La cosa brutta di avere una tale determinazione è che se non si riesce a raggiungere i risultati sperati non rimani da solo, molto peggio: rimani da solo con te stesso. E quando realmente capisci chi è quella persona che tutto il giorno ti segue e ti perseguita inizi a urlare e non smetti fino a che l’aria inspirata non avrà eroso i denti come il vento e il tempo erodono le montagne.

Ci sono centinaia e centinaia di citazioni che farei, visto che tantissimi aspetti della narrazione mi hanno colpito davvero tanto, soprattutto relativamente al concetto di arte e personalità, ampiamente legato alla capacità di provare sentimenti forti. La mancanza di questi elementi porta il mondo a subire una vera e propria apocalisse fatta di una veloce decadenza di ogni cosa dovuta alla mancanza dell’anima dell’esistere, mascherata dal velo scintillante della perfezione di facciata.

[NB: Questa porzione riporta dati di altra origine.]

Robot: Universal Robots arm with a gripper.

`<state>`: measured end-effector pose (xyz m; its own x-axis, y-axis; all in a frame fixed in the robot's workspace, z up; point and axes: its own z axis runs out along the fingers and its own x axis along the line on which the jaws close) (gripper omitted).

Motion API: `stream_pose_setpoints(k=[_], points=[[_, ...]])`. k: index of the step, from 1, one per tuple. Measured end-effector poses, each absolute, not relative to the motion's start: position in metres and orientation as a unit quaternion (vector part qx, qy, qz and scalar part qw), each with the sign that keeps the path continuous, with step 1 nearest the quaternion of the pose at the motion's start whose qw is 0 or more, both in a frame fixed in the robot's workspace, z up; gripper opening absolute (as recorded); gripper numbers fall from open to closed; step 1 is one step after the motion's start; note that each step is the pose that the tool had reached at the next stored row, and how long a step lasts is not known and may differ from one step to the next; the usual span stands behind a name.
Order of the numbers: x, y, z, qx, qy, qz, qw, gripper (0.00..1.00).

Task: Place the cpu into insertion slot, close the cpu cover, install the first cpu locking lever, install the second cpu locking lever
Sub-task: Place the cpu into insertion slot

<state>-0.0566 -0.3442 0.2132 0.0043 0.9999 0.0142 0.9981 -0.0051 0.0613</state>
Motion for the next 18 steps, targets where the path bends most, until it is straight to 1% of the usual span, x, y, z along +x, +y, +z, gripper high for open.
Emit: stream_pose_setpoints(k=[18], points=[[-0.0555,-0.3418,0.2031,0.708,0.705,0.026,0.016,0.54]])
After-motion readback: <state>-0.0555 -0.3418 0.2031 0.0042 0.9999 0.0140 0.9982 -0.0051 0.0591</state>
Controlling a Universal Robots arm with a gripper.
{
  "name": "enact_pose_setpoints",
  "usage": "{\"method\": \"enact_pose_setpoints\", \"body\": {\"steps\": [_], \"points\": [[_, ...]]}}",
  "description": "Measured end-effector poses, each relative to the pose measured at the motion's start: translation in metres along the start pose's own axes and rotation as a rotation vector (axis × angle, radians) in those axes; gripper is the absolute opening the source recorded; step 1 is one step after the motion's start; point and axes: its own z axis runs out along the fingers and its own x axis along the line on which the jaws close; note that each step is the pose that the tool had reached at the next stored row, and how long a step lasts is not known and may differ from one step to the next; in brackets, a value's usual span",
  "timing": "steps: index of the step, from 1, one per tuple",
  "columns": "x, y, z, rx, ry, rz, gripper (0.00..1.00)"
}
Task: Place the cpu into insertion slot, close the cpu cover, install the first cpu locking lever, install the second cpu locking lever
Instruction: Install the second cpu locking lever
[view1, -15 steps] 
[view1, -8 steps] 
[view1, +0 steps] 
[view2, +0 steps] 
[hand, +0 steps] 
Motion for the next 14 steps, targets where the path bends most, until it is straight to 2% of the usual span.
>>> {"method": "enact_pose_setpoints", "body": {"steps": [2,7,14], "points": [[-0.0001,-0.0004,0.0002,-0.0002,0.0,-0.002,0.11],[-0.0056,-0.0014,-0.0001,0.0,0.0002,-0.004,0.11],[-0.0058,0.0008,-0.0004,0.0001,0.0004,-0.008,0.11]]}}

Ultimo punto che voglio sottolineare è la struttura della narrazione. Come ho scritto nelle righe precedenti, i momenti vengono scanditi dal passare del tempo dal lancio del programma. La storia non è lineare, tanto che spesso vengono inseriti avvenimenti precedenti rispetto a quelli già esposti, proprio per sottolineare la crescita del personaggio all’interno di un mondo che cade a pezzi. E’ geniale la parte finale che mi ha lasciata a bocca aperta, stupendo espediente per integrare la trama allo scorrere della nostra realtà. Purtroppo non posso dirvi di più, poiché è bene che voi scopriate leggendo ciò a cui mi riferisco.

Traendo le conclusioni, non posso che consigliare questo libro a tutti i lettori che cerchino una lettura in grado di far riflettere sulla realtà sempre più povera che stiamo vivendo attraverso una storia ben costruita e profonda.
Bello, bello davvero! Non lasciatevelo scappare in alcun modo.